__Exercise directions__
Using the material below, return exactly the lines between the one holding "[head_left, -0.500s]" and the one holding "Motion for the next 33", inclusive, and no others.

__Input records__
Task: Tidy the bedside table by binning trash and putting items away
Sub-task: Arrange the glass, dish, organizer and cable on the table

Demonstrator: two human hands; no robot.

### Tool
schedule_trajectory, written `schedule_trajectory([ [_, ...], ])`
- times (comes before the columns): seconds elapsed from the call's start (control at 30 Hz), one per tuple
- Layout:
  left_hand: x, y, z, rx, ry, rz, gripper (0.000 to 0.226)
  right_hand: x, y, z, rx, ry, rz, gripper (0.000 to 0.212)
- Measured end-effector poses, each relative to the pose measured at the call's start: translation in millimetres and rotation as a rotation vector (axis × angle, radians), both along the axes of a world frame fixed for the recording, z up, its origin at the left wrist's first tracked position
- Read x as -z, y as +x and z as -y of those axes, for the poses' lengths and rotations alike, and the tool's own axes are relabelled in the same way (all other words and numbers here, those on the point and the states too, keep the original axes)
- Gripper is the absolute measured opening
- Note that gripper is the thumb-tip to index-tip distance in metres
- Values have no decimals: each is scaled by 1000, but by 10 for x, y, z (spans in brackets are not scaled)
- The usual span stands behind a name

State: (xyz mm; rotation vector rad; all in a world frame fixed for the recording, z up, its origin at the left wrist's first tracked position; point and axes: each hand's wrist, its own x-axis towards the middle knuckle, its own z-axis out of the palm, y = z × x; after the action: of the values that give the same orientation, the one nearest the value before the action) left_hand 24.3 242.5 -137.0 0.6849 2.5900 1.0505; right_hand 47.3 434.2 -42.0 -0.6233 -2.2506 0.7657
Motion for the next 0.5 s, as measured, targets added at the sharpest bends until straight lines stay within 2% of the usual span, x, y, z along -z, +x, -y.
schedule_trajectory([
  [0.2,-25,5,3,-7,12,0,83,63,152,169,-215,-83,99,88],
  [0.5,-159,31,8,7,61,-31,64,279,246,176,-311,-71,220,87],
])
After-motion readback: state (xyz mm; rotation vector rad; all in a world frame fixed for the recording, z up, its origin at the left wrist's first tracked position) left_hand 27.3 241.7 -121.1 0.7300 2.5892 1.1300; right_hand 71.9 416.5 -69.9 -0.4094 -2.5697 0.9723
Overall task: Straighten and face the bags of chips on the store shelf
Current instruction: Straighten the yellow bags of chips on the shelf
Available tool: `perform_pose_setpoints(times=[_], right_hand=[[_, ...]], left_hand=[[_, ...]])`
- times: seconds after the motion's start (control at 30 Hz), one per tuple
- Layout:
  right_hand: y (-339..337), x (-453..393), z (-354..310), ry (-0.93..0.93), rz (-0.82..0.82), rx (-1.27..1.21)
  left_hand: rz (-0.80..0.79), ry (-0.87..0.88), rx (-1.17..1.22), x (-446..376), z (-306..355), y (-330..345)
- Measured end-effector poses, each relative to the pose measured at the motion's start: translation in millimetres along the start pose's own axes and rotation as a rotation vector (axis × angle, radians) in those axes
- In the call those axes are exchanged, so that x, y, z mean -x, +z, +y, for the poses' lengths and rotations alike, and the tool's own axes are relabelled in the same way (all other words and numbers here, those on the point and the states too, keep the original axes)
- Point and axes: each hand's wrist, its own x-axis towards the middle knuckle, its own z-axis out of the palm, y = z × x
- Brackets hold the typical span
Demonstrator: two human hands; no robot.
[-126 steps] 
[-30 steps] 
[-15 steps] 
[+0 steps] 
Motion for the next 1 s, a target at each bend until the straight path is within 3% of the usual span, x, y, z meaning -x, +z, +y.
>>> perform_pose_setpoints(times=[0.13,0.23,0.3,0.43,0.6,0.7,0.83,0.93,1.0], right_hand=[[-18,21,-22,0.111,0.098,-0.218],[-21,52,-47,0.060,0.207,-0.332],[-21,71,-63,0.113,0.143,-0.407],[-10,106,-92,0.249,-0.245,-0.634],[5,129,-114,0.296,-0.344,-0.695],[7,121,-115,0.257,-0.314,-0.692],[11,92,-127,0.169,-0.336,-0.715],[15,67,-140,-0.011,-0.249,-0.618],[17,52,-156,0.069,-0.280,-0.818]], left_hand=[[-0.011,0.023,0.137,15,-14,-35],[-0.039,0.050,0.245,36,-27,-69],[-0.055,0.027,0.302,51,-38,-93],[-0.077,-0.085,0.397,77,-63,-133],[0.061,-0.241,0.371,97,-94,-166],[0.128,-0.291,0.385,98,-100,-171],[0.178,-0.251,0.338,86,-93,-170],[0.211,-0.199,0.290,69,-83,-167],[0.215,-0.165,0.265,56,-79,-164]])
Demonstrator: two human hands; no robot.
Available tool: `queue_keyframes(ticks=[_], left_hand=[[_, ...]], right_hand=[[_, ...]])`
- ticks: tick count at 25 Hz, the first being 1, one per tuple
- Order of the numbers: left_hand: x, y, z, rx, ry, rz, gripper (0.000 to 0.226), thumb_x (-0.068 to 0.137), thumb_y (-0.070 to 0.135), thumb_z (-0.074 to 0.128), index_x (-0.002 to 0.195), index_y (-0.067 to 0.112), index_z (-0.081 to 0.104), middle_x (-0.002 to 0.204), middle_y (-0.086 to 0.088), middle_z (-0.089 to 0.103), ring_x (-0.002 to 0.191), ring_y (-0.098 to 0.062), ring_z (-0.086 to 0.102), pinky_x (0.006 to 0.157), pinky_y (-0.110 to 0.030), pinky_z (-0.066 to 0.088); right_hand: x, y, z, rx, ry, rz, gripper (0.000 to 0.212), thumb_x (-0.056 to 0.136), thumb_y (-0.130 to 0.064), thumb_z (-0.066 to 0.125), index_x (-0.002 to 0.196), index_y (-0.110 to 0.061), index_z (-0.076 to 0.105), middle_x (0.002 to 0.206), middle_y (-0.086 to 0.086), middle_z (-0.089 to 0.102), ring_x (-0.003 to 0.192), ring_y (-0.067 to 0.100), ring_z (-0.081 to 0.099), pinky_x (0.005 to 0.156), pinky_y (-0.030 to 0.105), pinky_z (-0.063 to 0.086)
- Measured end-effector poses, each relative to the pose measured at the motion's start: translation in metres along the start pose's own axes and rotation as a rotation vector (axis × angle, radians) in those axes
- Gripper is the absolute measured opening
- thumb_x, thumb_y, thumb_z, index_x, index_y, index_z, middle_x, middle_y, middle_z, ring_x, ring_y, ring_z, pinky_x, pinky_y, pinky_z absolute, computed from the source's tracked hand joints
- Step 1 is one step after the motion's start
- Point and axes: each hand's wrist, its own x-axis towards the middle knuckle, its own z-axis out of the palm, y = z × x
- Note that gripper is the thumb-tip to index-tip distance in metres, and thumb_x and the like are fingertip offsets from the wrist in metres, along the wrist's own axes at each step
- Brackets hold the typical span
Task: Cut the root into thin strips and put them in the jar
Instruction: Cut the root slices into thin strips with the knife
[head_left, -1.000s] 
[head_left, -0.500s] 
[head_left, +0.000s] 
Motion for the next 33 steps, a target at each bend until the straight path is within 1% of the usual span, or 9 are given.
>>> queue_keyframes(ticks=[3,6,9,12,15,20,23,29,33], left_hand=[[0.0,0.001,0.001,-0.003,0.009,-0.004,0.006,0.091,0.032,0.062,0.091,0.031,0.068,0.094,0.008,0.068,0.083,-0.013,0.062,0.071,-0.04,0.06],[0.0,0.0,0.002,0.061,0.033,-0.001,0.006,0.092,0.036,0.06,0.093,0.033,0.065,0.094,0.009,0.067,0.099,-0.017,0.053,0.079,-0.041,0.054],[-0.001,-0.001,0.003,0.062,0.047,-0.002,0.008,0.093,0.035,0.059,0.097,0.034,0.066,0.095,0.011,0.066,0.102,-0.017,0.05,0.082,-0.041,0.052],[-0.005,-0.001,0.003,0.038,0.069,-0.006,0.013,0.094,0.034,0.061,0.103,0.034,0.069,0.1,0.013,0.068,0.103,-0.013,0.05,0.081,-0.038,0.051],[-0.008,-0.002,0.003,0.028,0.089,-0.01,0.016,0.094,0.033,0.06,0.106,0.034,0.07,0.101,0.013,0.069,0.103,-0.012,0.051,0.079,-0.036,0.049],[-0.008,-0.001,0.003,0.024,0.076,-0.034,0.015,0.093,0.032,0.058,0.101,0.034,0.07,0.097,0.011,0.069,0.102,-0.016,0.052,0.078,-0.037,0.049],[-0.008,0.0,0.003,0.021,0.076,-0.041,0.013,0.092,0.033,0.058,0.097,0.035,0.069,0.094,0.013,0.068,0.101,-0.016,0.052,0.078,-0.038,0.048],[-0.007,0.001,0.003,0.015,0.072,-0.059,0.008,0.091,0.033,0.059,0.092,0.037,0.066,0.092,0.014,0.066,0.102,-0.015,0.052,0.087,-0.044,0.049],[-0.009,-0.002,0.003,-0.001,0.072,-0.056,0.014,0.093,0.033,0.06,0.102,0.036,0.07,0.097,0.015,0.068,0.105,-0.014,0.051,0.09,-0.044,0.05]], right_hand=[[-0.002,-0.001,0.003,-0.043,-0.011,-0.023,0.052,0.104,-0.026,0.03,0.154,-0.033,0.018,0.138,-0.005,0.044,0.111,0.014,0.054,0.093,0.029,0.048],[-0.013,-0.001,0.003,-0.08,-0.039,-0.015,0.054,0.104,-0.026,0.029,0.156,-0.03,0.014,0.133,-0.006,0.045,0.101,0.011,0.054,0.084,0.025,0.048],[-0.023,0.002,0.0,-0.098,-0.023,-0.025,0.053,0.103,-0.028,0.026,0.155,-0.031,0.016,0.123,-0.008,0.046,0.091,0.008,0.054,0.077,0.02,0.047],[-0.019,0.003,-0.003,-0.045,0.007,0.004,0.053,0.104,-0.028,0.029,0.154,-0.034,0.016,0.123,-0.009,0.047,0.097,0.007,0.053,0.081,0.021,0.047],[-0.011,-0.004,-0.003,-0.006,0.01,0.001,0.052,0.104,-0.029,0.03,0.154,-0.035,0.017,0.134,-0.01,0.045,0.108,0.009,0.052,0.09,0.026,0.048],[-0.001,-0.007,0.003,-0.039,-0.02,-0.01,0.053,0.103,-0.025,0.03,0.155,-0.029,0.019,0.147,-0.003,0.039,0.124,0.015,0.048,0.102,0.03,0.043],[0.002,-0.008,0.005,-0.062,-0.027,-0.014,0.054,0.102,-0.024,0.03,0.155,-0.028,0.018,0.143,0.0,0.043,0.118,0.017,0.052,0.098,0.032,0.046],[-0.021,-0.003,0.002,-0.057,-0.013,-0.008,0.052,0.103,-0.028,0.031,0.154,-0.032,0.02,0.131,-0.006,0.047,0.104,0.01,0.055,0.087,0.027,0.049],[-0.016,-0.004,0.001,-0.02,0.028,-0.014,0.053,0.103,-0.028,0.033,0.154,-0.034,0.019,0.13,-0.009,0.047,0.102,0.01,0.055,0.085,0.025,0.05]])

__Result below__
[head_left, -0.500s] 
[head_left, +0.000s] 
Motion for the next 33 steps, a target at each bend until the straight path is within 1% of the usual span, or 9 are given.

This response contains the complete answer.